Rice Genotype Search and Summary
Locus and SNP/InDel: Annotation Venn:
Chr Length a MBK V3 Loci b SNP Num. c InDel Num. c
Nip R498 Nip R498 Nip R498 Nip R498
Chr1 43270923 44361539 6709 7151 1450225 1829472 247624 334698
Chr2 35937250 37764328 5407 5852 1171449 1075614 198183 209809
Chr3 36413819 39691490 5585 6013 1053768 1014419 182558 197559
Chr4 35502694 35849732 4746 4990 1509485 1197724 211999 205300
Chr5 29958434 31237231 4047 4433 1014356 887154 153959 160098
Chr6 31248787 32465040 4269 4604 1264776 1066204 190419 194435
Chr7 29697621 30277827 4001 4157 1224875 1012588 182227 181995
Chr8 28443022 29952003 3745 3890 1279867 1087538 182879 191435
Chr9 23012720 24760661 3000 3169 971971 846582 142944 147656
Chr10 23207287 25582588 3115 3353 1084044 924897 149655 154320
Chr11 29021106 31778392 3681 3950 1494008 1306939 217630 228054
Chr12 27531856 26601357 3417 3412 1332107 1028976 190727 182179
Total 373245519 390322188 51722 54974 14850931 13278107 2250804 2387538
a Oryza sativa reference genome:
(1) Nip (Nipponbare) Japonica subspecies, Os-Nipponbare-Reference-IRGSP-1.0
(2) R498 (ShuHui498) Indica subspecies, Os-R498-1.0
b Both Nip and R498 genome annotation using evidence-based gene prediction method, named as MBK V3 (version 3)in our MBKBase, detail see doi:10.1101/gr.088997.108.
c Total 4460 WGS samples be used for call SNP/InDel which mapped Nip and R498 reference genome respectively, SNP (AF >= 0.01) and InDel (AF >= 0.005) were used for statistics.
For Nip reference genome, there are three source of gene annotation: MSU Release 7, RAP-DB V1, and MBK V3.
The venn diagram shows the logical relations between gene loci collection of each annotation source. 89.3% MSU loci and 89.7% RAP loci are coincidence with MBK V1 annotation.
The unique loci for MSU, RAP and MBK are 18356, 5988 and 12682 respectively
Base on evidence-based gene prediction method, Nip and R498 were annotated respectively.

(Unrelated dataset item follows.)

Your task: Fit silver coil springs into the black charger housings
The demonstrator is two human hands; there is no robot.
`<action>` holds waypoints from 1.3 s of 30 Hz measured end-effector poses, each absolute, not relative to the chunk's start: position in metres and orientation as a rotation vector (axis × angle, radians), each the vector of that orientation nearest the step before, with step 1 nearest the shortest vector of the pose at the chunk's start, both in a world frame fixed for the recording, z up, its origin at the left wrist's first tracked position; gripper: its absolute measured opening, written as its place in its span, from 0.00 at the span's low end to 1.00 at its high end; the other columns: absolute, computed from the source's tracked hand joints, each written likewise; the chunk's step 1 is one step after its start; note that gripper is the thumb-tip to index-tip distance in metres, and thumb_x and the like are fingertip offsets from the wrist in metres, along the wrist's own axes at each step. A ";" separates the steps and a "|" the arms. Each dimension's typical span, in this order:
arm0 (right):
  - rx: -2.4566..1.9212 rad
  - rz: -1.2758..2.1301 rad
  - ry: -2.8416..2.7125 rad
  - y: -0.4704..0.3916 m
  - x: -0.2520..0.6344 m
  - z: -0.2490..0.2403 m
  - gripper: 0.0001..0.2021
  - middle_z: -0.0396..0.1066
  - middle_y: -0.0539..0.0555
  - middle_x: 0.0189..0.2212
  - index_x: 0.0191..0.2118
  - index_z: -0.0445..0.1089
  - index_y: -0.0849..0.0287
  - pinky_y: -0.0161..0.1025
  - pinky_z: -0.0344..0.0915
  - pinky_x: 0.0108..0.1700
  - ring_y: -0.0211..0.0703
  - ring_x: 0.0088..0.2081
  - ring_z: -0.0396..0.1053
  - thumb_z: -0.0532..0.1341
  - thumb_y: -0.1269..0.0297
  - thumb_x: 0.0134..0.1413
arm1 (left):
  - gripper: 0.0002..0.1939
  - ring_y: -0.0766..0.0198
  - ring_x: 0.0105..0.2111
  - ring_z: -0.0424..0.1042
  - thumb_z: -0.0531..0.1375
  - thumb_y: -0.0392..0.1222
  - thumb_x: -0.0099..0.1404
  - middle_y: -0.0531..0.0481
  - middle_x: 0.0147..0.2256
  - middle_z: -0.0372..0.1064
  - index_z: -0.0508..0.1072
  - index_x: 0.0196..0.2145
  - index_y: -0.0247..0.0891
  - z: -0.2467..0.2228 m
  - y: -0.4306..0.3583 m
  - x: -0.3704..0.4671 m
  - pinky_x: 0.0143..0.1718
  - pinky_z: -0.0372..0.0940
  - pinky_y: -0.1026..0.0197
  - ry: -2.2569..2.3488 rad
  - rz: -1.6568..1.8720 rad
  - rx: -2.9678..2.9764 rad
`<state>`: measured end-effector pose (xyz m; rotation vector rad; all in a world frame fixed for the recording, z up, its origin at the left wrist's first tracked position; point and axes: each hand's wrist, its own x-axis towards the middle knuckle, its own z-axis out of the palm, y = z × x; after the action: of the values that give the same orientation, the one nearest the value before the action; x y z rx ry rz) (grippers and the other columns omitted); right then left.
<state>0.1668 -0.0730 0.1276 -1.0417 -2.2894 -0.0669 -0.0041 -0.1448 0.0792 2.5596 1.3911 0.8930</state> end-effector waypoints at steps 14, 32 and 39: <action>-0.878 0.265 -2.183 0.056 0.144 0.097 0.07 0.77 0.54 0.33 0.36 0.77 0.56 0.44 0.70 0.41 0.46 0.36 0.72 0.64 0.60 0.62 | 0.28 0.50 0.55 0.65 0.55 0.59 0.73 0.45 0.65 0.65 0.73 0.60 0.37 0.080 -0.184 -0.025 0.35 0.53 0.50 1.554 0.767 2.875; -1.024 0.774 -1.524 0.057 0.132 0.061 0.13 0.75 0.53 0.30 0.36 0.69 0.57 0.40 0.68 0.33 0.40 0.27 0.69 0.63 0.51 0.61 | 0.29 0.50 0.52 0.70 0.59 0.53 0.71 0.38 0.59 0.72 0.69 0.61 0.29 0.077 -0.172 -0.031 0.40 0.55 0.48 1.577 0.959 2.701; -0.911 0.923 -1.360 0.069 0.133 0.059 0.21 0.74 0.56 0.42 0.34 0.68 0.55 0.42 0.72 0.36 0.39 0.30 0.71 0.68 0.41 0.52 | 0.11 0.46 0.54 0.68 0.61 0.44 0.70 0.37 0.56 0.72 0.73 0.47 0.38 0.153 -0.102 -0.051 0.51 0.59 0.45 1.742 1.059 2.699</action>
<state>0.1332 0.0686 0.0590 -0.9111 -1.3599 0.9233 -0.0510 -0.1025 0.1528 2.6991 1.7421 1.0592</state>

The homologous Locus sequences of both variety were aligned and classified into one unified Locus. About 29192 homologous unified Loci were identified in both genome.
Locus Model for Genotyping: Locus Statistics:

One Locus maybe have more than one gene models, and different source locus (Source ID) maybe mapped to different reference genome region. In order to obtain a uniform standard of genotype, the overlap loci were integrated and coded with unified locus ID (Locus ID) which mapped to a unique reference genome region. The homologous genome sequences of different variety were aligned and classified into one unified Locus.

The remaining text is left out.